Тут Вильк встал и вышел из комнаты. В гостиной была госпожа Хлодно, которая как-то неприветливо попрощалась с ним, но он не обратил на это внимания.
По пути домой он весело размахивал палкой, сбивая придорожную траву.
Светил месяц, воздух был тих, как обычно в погожую летнюю ночь. Вдруг Вильку послышался треск ломающихся сучьев. Он остановился и прислушался. Так и есть – кто-то рубил фруктовые деревья, которыми Вильк обсадил дорогу. Кровь ударила ему в голову.
– Кто там? – крикнул он громовым голосом.
Какая-то белая фигура побежала изо всех сил к дороге. Как молния бросился Вильк вслед за ней и вмиг догнал ее. Здоровенный крестьянин, видя, что ему не убежать, грозно обернулся, держа топор в руке.
– Ты что, баринок? Думаешь, я тебя испугался?..
Он не успел договорить и охнул. Одним взмахом своей железной руки Вильк свалил его на землю и, придавив ему грудь коленом, прорычал:
– Подлец!
– Ой, барин, смилуйся! Жена, дети… Смилуйся… Побойся бога! Мне заплатили, чтобы я это сделал!
Вильк отпустил его и поднял, как ребенка, за ворот.
– Кто тебе заплатил?
– Стрончек, ваша милость… будь он неладен! У меня жена, дети. Говорит он мне: «Иди, Бартек, поломай у Вилька деревья, получишь по злотому за штуку». Вот я и пошел. Говорит: «Деревца молодые, сломать их легко», а они, ваша милость, черт их дери, как камень, без топора не одолеешь.
– Откуда ты?
– Я из людей Гошинских.
– Скажи, Бартек, обидел я тебя когда-нибудь?
– Нет.
– Так чего же ты меня обижаешь?
– А злотый за штуку, ваша милость? Больше не хотел он дать…
– Так пойдешь ты, Бартек, под суд, накажут тебя строго, и сам святый боже тебе не поможет. А Стрончек заплатит мне по-иному.

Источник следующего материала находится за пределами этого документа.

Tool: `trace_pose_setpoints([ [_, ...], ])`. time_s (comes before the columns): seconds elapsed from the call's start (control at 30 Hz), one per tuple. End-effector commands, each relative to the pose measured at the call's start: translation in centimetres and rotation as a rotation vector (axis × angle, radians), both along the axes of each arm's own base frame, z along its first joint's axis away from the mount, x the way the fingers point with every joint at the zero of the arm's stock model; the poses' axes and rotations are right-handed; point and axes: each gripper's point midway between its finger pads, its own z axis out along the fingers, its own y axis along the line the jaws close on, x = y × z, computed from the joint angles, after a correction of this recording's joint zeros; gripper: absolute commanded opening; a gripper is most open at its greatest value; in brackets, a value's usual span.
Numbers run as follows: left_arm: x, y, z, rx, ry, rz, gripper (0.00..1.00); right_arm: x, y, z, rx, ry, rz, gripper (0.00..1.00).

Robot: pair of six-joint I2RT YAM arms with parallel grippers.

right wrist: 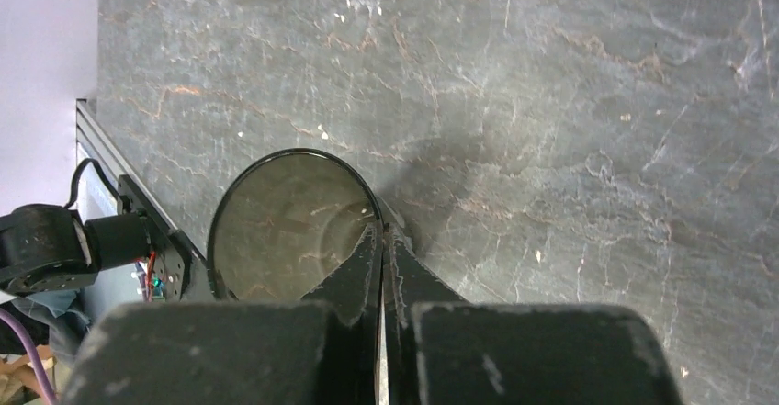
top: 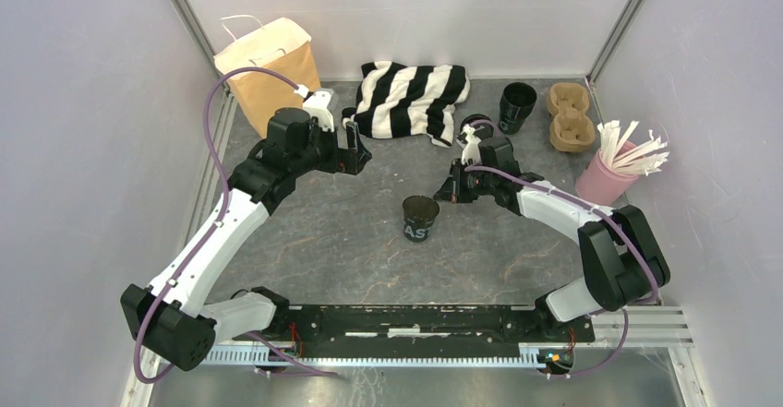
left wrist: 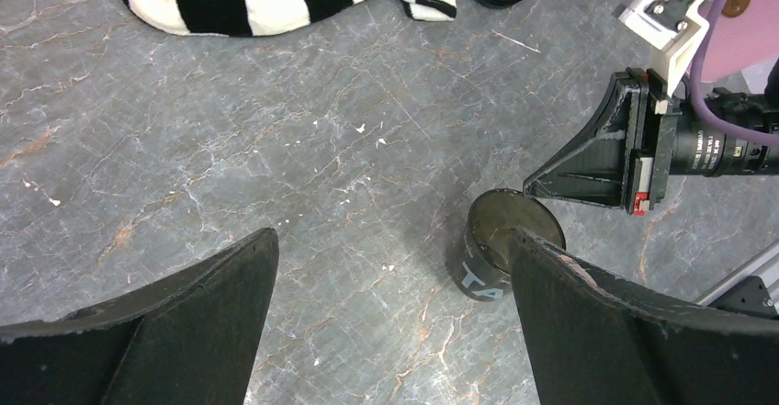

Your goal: Pack the takeout coffee

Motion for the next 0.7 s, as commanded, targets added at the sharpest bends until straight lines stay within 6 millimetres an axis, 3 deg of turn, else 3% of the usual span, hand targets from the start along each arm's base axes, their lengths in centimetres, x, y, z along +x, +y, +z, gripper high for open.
trace_pose_setpoints([
  [0.0, 0.4, -0.5, 2.4, -0.016, -0.072, -0.025, 1.00, 0.5, -0.2, 1.6, 0.022, -0.070, -0.004, 0.00],
  [0.3, 0.2, -0.6, 2.2, -0.019, -0.066, -0.028, 1.00, 0.6, 0.4, 3.6, 0.041, -0.130, 0.044, 0.00],
  [0.67, 0.2, -0.6, 2.2, -0.021, -0.067, -0.029, 1.00, -0.5, 0.6, 3.6, 0.046, -0.147, 0.098, 0.00],
])
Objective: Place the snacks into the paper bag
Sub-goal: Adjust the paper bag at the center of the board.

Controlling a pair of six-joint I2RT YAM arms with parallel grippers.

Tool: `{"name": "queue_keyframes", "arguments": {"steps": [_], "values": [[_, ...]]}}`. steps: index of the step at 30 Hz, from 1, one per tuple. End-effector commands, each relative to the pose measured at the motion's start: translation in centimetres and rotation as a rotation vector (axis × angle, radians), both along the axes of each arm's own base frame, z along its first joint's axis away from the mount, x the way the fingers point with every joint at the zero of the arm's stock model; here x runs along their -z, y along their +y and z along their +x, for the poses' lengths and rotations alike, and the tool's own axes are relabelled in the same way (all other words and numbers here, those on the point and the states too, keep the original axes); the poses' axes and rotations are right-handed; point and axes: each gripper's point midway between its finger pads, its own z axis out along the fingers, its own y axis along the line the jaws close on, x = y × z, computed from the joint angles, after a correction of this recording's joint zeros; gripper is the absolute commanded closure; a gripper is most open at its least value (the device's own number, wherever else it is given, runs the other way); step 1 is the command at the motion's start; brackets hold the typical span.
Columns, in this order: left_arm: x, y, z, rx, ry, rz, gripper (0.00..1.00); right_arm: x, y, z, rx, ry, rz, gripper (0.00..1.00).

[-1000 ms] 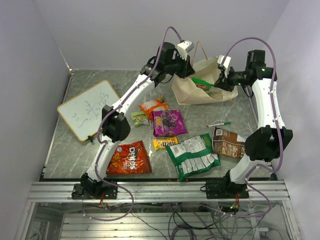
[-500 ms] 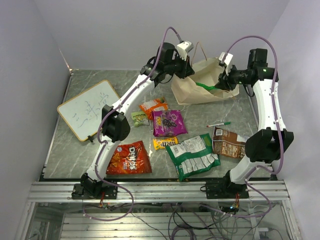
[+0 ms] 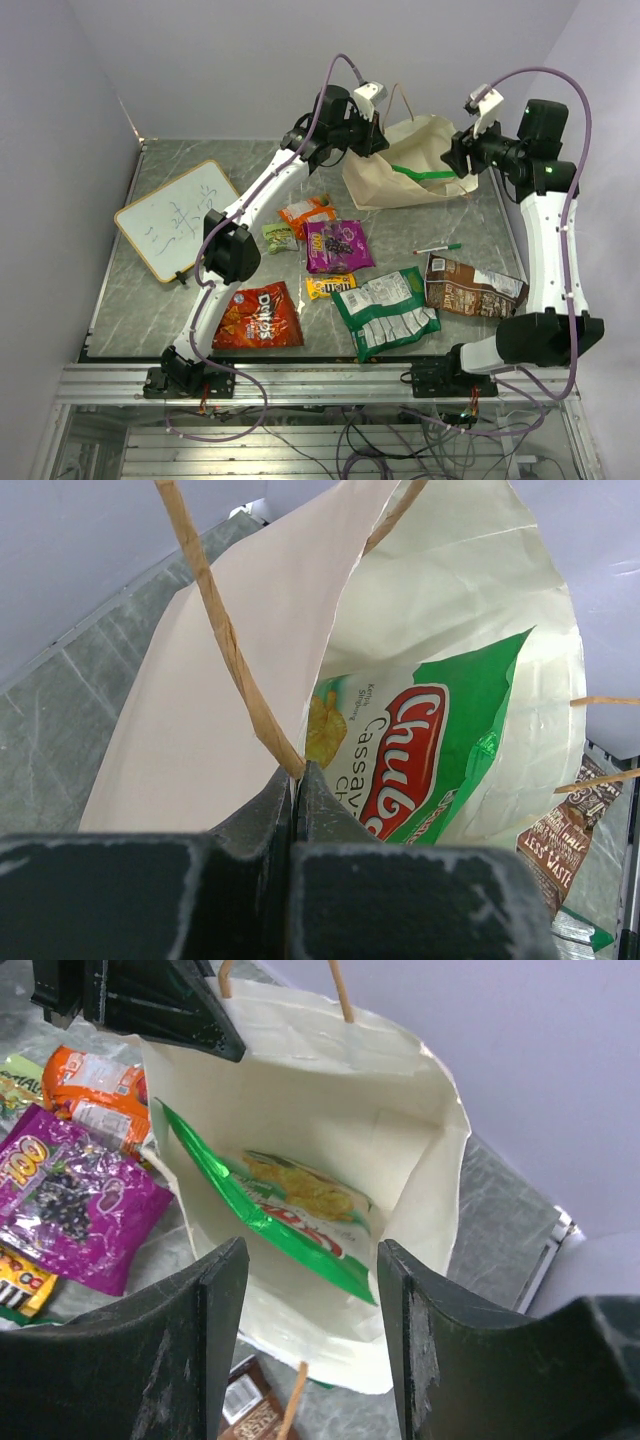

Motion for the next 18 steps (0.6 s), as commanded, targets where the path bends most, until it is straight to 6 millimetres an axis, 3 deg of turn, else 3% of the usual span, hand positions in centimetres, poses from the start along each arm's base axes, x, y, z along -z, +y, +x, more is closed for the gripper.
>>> {"name": "queue_keyframes", "arguments": {"steps": [1,8,14,18], "values": [[-1.0,0.5,0.6,-0.011,-0.049,0.001,0.93,-0.2,-0.1,-0.7,0.076,-0.001,0.048,0.45],[-1.1,0.6,0.6,-0.014,-0.052,0.004,0.93,0.7,-4.2,1.9,0.340,0.027,0.014,0.40],[-1.2,0.4,0.5,-0.011,-0.046,-0.007,0.93,1.8,-5.3,3.8,0.407,0.021,-0.013,0.38],[-1.7,0.5,0.5,-0.018,-0.049,-0.014,0.93,4.1,-5.3,5.4,0.411,0.074,-0.025,0.41]]}}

Тут начались мольбы, заклинания, просьбы о прощении, но все напрасно… Вильк не принадлежал к идеальной школе почитателей добродетельных мужичков, а может, и кротости ему не хватало – словом, пошел бедняга Бартек под суд.
Назавтра Вильк самолично помчался к Стрончеку и Гошинским, и кто знает, чем бы это кончилось, но, к счастью, он никого из них не застал дома. Ну, не сегодня, так завтра! Дело пошло в местный суд, и Вильк выиграл, хотя никак не мог добиться того приговора, которого хотел: он бы желал упечь Стрончека под арест, но того присудили лишь к денежному штрафу, который Вильк решил употребить на расширение читальни.
Приговор был вынесен заочно. Узнав о нем, Стрончек велел передать Вильку в ответ лишь одно слово:
– Ладно.
Все же герою нашему было нехорошо, тем более что с этого времени посыпались на него неудачи одна за другой. В полях снова было несколько потрав, ему вытаптывали люцерну, у него крали пчел.